The second reason for doing the article was the hope of making people aware that this practice still occurs today.  I’ve got to do it not only for me, but also for all the little girls in the world who are going through it now.  Not hundreds, not thousands, but millions of girls are living with it and dying from it.  It’s too late to change my own circumstances, the damage has already been done; but maybe I can help save somebody else.”

As a result of the documentary, she is contacted by the United Nations, and in 1997 is appointed by the United Nations as special Ambassador for women’s rights in Africa, in its efforts to eliminate the practice of female genital mutilation (fgm).  She now feels she has found her mission: “I think God gave me a voice to speak for other little girls.”

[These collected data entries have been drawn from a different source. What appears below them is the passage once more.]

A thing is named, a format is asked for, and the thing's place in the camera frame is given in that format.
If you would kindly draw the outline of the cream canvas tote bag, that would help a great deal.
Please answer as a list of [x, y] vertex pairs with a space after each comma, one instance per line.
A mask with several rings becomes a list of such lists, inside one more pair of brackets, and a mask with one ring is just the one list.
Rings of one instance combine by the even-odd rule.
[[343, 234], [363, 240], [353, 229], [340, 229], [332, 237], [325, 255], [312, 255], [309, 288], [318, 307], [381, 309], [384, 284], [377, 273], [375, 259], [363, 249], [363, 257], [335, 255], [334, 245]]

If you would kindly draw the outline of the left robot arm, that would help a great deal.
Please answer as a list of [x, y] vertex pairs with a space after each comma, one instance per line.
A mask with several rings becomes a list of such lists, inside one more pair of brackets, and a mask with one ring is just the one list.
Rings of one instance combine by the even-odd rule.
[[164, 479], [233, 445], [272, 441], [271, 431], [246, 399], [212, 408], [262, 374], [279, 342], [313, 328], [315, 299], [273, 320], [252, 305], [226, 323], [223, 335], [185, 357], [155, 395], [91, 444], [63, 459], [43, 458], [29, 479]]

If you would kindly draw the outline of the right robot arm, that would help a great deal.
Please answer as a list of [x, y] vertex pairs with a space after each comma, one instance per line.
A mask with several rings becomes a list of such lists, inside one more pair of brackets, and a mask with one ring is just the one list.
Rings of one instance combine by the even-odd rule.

She quotes some stunning statistics. Female genital mutilation occurs predominantly in 28 countries in Africa.  The UN estimates that this practice has been performed on 130 million girls and women, at least two million girls are at risk each year of being the next victims – that’s 6000 a day.  The operations are usually performed in primitive circumstances, by a village woman using no anaesthetic.  They’ll cut the girl using whatever instruments they can lay their hands on: razor blades, knives, scissors, broken glass, sharp stones, and in some regions – their teeth.

This is a deeply moving and inspiring story of a woman who, although in her female life admits she feels crippled and incomplete, has been able to turn her suffering into a powerful sense of destiny to help others.   “Women’s loyalty has to be earned with trust and affection, rather than barbaric rituals.  The time has come to leave the old ways of suffering behind”.

Her deep convictions and philosophy about life are summed up at the end of the book when she says:

“Many friends have expressed concern that a religious fanatic will try to kill me when I go to Africa.  After all, I’ll be speaking out against a crime many fundamentalists consider a holy practice. I’m sure my work will be dangerous, and I admit to being scared…. But my faith tells me to be strong, that God led me down this path for a reason.  He has work for me to do.  This is my mission.  And I believe that long before the day I was born, God chose the day I will die, so I can’t change that.  In the meantime, I might as well take a chance, because that’s what I’ve done all my life.”